First, you need to enable your Fire TV Stick to make connections to ADB via the settings menu. Here are the steps you’ll need to take:

  1. Go to the Fire TV Stick’s home screen.
  2. Scroll to and select Settings.
  3. Scroll to the right and select Device (or System on Fire Sticks running an older version of the interface).
  4. Scroll down to Developer options and select it so that it says ON.

Step 2: Find Your Fire Stick’s IP Address

Next, you need to determine the IP address assigned to your Fire TV Stick by your Wi-Fi network, in order to connect it to your TV. Here’s how it’s done:

  1. Go to the Fire TV Stick’s home screen.
  2. Scroll to and select Settings.
  3. Scroll to the right and select Device (or System on Fire Sticks running an older version of the interface).
  4. Select About.
  5. Scroll down to Network.
  6. The IP address of your Fire Stick will be shown on the right of the screen. In most cases, it will be something like 192.168.1.XX (where XX is the number assigned to the Fire Stick). Make a note of the entire string of numbers, as they are all needed later.

Step 3: Install ADB on Your Computer

The next step is to make sure you have the Android DebugBridge installed on your computer if you don’t already have it. Below are the steps necessary to install it on both Windows and Mac computers.

Install ADB on Windows

  1. Open a web browser, and download the ADB Installer from this link: ADB Installer (Windows).
  2. Open the installer once it has finished downloading.
  3. The installer will ask “Do you want to install ADB and Fastboot?” Type Y, and hit enter.
  4. Next, it will ask “Install ADB system-wide?” Type Y, and hit enter.
  5. Finally, it will ask ““Do you want to install device drivers?” Type N, and hit enter.

Install ADB on Mac

  1. Open your Mac’s web browser, and download ADB from this link: ADB Installer (Mac)
  2. Extract the installer’s zip file by double clicking on it.
  3. Once it has finished extracting, double click on the new unzipped folder.
  4. Open the Terminal application by going to Applications, then Utilities, or by pressing ⌘+space and typing Terminal into Spotlight.
  5. Drag the file titled ADB-Install-Mac.sh to the Terminal window.
  6. Click on the Terminal window, and press enter. Enter your password if requested.

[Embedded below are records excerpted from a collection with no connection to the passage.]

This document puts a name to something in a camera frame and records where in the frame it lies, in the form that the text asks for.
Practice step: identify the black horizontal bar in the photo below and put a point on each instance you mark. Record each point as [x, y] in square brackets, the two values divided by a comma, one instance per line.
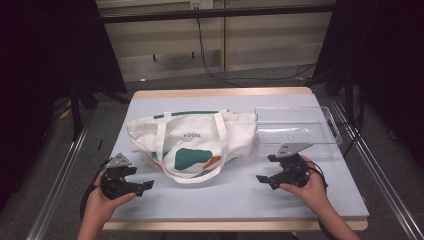
[166, 15]

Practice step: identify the wall power outlet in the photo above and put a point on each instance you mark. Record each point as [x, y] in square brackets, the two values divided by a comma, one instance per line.
[201, 4]

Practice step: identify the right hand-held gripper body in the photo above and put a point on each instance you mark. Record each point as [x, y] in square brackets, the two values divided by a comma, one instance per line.
[295, 171]

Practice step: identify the metal floor rail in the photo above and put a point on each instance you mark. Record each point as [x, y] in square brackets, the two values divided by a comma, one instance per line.
[383, 186]
[56, 190]

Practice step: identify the small black floor item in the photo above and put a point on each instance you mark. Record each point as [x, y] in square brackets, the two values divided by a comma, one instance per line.
[100, 145]

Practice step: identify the yellow floor tape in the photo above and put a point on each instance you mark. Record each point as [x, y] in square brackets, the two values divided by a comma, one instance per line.
[65, 113]

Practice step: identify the black curtain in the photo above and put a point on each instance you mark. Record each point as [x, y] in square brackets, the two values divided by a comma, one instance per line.
[40, 66]
[383, 50]

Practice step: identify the white canvas tote bag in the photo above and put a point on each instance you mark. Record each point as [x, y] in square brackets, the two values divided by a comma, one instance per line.
[196, 146]

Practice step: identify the person's right hand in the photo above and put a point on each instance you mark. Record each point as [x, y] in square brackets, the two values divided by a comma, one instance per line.
[313, 193]

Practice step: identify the black stand pole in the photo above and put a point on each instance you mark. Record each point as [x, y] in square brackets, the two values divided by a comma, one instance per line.
[76, 116]

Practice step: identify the person's left hand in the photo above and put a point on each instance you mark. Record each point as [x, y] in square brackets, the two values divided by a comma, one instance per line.
[98, 206]

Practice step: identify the wooden wall post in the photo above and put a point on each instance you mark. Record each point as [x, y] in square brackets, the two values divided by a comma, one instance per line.
[223, 40]

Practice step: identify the clear plastic tray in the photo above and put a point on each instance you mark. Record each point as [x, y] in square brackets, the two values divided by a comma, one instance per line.
[300, 130]

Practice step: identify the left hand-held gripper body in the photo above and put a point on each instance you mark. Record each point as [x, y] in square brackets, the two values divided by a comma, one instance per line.
[115, 186]

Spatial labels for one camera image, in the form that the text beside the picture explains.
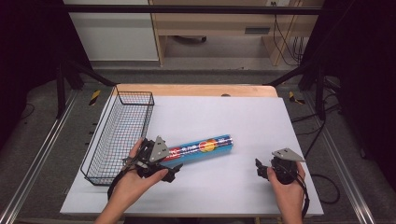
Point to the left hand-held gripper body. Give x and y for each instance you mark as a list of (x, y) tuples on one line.
[(158, 150)]

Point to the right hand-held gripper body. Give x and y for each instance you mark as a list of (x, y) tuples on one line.
[(285, 171)]

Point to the blue patterned foil tube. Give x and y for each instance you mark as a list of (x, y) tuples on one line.
[(199, 149)]

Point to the person's right hand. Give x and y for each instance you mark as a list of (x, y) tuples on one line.
[(288, 194)]

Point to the person's left hand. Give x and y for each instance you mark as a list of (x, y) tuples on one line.
[(130, 186)]

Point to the white table mat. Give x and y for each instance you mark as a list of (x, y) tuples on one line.
[(224, 118)]

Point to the wooden table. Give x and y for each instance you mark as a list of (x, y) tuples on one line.
[(193, 90)]

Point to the yellow clamp right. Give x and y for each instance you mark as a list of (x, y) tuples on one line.
[(294, 98)]

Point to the yellow clamp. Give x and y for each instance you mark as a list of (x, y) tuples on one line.
[(294, 98), (95, 97)]

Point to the yellow clamp left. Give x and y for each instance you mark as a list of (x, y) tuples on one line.
[(95, 97)]

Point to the black metal stand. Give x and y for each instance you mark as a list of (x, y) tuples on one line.
[(320, 93), (61, 93)]

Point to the black chair base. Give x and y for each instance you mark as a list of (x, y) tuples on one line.
[(190, 39)]

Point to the black curtain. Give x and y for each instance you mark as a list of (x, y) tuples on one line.
[(31, 56), (364, 77)]

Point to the white cabinet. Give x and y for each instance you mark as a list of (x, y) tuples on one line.
[(118, 34)]

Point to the light wooden desk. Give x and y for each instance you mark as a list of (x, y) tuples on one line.
[(218, 23)]

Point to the aluminium floor rail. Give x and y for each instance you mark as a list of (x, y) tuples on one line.
[(40, 152), (342, 168)]

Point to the black horizontal frame bar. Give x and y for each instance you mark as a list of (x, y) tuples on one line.
[(186, 9)]

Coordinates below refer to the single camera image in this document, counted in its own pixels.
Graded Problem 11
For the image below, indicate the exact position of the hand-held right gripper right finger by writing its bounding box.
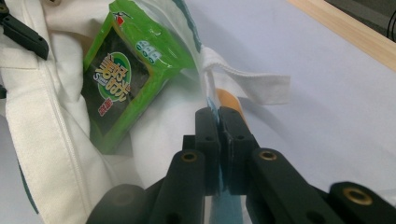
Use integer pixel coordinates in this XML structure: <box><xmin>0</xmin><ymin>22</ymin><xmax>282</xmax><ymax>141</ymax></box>
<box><xmin>219</xmin><ymin>105</ymin><xmax>345</xmax><ymax>224</ymax></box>

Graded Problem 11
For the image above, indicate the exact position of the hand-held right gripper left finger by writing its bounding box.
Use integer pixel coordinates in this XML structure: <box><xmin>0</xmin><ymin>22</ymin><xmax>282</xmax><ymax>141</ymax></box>
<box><xmin>148</xmin><ymin>106</ymin><xmax>222</xmax><ymax>224</ymax></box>

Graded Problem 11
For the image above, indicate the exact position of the white canvas tote bag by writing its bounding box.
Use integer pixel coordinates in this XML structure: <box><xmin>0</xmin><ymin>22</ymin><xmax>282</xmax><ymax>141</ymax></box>
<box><xmin>0</xmin><ymin>0</ymin><xmax>292</xmax><ymax>224</ymax></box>

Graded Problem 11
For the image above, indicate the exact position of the green snack packet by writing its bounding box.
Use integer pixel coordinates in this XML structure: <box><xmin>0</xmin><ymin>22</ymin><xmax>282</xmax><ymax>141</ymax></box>
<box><xmin>80</xmin><ymin>0</ymin><xmax>195</xmax><ymax>155</ymax></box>

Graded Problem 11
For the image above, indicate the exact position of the long black wall cable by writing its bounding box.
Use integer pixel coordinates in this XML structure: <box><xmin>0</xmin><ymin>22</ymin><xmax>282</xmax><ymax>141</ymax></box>
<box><xmin>387</xmin><ymin>8</ymin><xmax>396</xmax><ymax>43</ymax></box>

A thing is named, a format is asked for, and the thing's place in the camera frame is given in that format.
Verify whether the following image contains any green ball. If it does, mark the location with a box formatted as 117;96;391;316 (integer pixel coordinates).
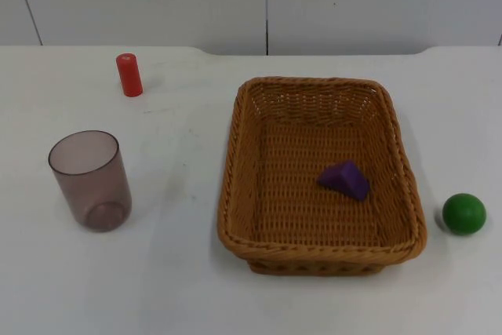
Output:
442;192;488;235

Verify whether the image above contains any red cylinder block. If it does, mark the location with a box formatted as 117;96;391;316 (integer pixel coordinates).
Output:
115;53;144;98

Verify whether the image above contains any purple triangular block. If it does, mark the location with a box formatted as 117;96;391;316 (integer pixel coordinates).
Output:
316;159;371;202

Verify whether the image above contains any pale brown wicker basket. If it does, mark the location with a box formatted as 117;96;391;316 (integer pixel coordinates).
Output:
217;75;428;275

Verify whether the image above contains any clear cup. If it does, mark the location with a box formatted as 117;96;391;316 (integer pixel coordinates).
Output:
48;129;133;233

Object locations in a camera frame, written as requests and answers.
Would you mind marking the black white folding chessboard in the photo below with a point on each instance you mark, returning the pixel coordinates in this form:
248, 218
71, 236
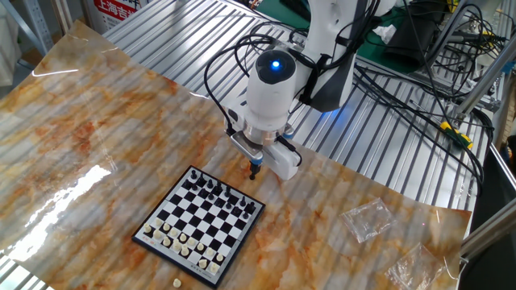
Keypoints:
201, 225

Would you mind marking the aluminium frame bar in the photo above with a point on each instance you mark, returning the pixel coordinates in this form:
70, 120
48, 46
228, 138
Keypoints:
492, 231

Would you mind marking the black chess knight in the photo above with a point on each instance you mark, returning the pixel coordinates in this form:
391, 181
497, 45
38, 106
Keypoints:
243, 201
200, 179

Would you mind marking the silver wrist camera blue caps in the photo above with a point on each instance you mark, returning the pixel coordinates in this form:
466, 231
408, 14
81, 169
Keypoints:
246, 147

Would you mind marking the white chess bishop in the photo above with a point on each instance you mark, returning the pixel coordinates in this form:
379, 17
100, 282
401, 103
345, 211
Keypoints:
177, 283
166, 241

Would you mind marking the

Step 4: Launch ADB on Your Computer

Now you’ve installed ADB, you’ll need to start it up. Here’s how to do it:

  1. On Windows, press the Windows Button + R, then type in cmd in the Run window, and hit enter. On Mac, open Terminal the same way you did previously.
  2. Type in adb kill-server (without the quote marks) then hit enter.
  3. Type in adb start-server then hit enter.
  4. Type in adb connect [IP address] (use the IP address for your Fire Stick that you found earlier and don’t include the brackets) and then hit enter.

Step 5: Disable Auto Updates Using ADB

The final step is fairly simple, now you’ve got everything set up. You just need to run a specific command to tell the Fire Stick to stop auto-updating. Here’s what to do:

  1. On Windows, press the Windows Button + R, then type in cmd in the Run window, and hit enter. On Mac, open Terminal the same way you did previously.
  2. Type in adb shell pm hide com.amazon.device.software.ota then hit enter.

If you ever want to re-enable auto-updating on your Fire TV Stick, you can either perform a factory reset or follow this final stage again, replacing the word hide with unhide.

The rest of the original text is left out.